How to Break Production on Black Friday
Users won’t do this! No way! Why would they enter such values? It doesn’t make sense! Does it sound familiar? How many times have you said it to yourself?
Well… You are about to see and learn how a missing test puts thousands of production Kubernetes systems in danger.
Black Friday and Cyber Monday are approaching. Preparations for this time of the year are underway. Business and tech departments are working together to boost your company’s sales. System admins, site readability engineers (SREs), and developers are on high alert.
Everyone watches dashboards and thinks about the PagerDuty app on their phones. Be quiet, be quiet.
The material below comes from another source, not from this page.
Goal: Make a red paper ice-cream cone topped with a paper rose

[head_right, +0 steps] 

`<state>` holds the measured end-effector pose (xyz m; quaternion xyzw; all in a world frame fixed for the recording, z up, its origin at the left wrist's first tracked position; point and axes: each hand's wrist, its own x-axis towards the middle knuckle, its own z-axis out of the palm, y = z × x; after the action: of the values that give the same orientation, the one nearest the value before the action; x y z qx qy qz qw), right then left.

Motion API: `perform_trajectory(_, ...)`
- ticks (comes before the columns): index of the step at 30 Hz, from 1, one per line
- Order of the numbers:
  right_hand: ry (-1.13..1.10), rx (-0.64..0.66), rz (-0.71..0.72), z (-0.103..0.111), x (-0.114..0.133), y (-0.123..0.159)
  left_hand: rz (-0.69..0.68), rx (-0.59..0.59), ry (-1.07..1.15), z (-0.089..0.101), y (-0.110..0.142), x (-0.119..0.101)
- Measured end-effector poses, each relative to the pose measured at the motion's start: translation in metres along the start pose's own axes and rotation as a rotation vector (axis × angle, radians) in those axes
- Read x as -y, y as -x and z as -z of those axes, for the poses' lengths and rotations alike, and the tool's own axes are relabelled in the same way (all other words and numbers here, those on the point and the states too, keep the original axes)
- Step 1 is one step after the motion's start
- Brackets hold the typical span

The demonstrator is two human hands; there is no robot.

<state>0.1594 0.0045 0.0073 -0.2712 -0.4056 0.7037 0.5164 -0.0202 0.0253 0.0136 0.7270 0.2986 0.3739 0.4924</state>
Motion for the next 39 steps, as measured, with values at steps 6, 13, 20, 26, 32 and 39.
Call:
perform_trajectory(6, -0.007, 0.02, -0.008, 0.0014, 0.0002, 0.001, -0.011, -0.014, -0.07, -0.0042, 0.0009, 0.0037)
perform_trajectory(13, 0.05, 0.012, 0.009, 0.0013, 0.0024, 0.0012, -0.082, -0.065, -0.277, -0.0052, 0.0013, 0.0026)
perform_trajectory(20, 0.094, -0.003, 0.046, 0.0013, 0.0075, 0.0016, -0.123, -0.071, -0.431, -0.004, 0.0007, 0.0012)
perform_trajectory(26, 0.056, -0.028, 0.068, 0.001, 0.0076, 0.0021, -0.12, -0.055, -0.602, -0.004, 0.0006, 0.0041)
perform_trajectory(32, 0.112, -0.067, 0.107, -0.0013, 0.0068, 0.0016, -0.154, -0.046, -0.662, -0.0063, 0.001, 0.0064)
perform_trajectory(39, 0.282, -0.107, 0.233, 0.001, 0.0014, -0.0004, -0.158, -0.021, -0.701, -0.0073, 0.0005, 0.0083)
So far, so good. Traffic to services is growing, sales are growing. Infrastructure and business services are performing as predicted. Your Slack channels are full of “Congrats to the team” and “excellent job, guys” messages. Happy days!
Meanwhile, your boss, encouraged by the higher sales, decided to launch a few more web services to boost sales further. In the end, the engineers tested and verified the new software. They didn’t find any issues. You are confident that the team can go ahead.
Green light to deploy
You have got the green light to deploy services! 3, 2, 1, start!
You run production and test infrastructure in many Kubernetes clusters. You know that the new services you are about to deploy require API keys and secrets for authentication.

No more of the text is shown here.